Exercise brief: Repeat the entire listing exactly. Omit all pictures.

━━ Data provided ━━

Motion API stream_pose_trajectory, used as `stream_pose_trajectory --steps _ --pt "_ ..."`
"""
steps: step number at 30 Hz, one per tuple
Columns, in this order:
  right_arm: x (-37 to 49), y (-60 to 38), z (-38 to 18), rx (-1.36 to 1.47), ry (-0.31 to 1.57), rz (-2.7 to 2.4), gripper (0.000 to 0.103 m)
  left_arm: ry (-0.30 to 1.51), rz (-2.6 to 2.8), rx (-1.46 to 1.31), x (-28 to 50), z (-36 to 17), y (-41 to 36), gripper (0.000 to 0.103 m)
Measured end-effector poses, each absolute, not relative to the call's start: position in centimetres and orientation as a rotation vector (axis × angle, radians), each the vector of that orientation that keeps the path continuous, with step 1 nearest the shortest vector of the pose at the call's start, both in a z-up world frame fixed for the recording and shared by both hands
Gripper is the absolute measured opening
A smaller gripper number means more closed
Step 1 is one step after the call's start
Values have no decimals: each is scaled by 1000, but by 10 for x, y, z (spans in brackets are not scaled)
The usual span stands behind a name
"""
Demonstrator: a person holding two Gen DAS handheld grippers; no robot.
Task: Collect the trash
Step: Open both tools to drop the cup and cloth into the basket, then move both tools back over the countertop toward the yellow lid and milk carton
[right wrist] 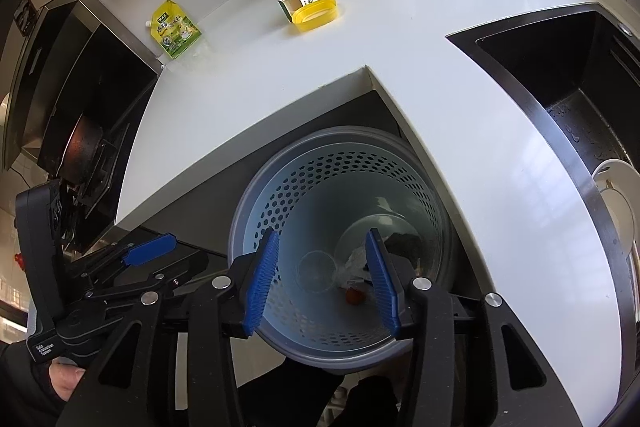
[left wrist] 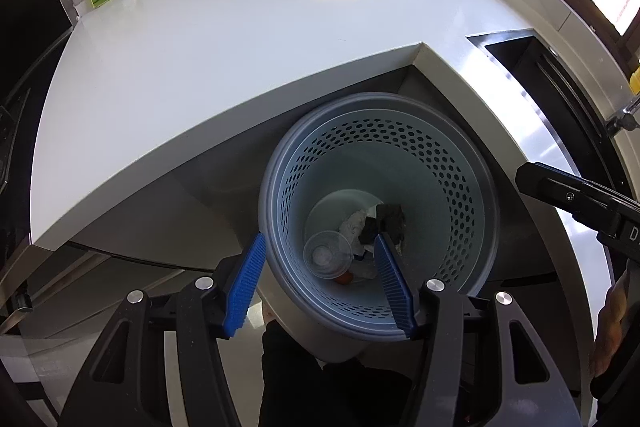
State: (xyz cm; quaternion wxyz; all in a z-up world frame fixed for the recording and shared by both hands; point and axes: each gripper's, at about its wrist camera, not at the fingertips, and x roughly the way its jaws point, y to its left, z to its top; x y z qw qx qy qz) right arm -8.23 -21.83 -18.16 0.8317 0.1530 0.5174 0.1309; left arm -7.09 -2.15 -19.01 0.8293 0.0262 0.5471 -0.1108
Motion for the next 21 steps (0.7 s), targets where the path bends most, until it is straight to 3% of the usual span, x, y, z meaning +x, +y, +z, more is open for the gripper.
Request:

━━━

Solution to this exercise:
Motion API stream_pose_trajectory, used as `stream_pose_trajectory --steps _ --pt "_ ..."`
"""
steps: step number at 30 Hz, one per tuple
Columns, in this order:
  right_arm: x (-37 to 49), y (-60 to 38), z (-38 to 18), rx (-1.36 to 1.47), ry (-0.31 to 1.57), rz (-2.7 to 2.4), gripper (0.000 to 0.103 m)
  left_arm: ry (-0.30 to 1.51), rz (-2.6 to 2.8), rx (-1.46 to 1.31), x (-28 to 50), z (-36 to 17), y (-41 to 36), gripper (0.000 to 0.103 m)
Measured end-effector poses, each absolute, not relative to the call's start: position in centimetres and orientation as a rotation vector (axis × angle, radians), each the vector of that orientation that keeps the path continuous, with step 1 nearest the shortest vector of the pose at the call's start, both in a z-up world frame fixed for the recording and shared by both hands
Gripper is the absolute measured opening
A smaller gripper number means more closed
Step 1 is one step after the call's start
Values have no decimals: each is scaled by 1000, but by 10 for x, y, z (spans in brackets are not scaled)
The usual span stands behind a name
"""
Demonstrator: a person holding two Gen DAS handheld grippers; no robot.
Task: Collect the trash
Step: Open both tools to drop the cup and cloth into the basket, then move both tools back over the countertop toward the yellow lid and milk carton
[right wrist] 
[left wrist] 
State: (xyz cm; quaternion wxyz; all in a z-up world frame fixed for the recording and shared by both hands; point and axes: each gripper's, at about its wrist camera, not at the fingertips, and x roughly the way its jaws point, y to its left, z to its top; x y z qw qx qy qz) right arm -8.23 -21.83 -18.16 0.8317 0.1530 0.5174 0.1309; left arm -7.09 -2.15 -19.01 0.8293 0.0262 0.5471 -0.1108
Motion for the next 21 steps (0.7 s), targets where the path bends most, until it is straight to 3% of the usual span, x, y, z meaning +x, +y, +z, more is open for the gripper.
Request:

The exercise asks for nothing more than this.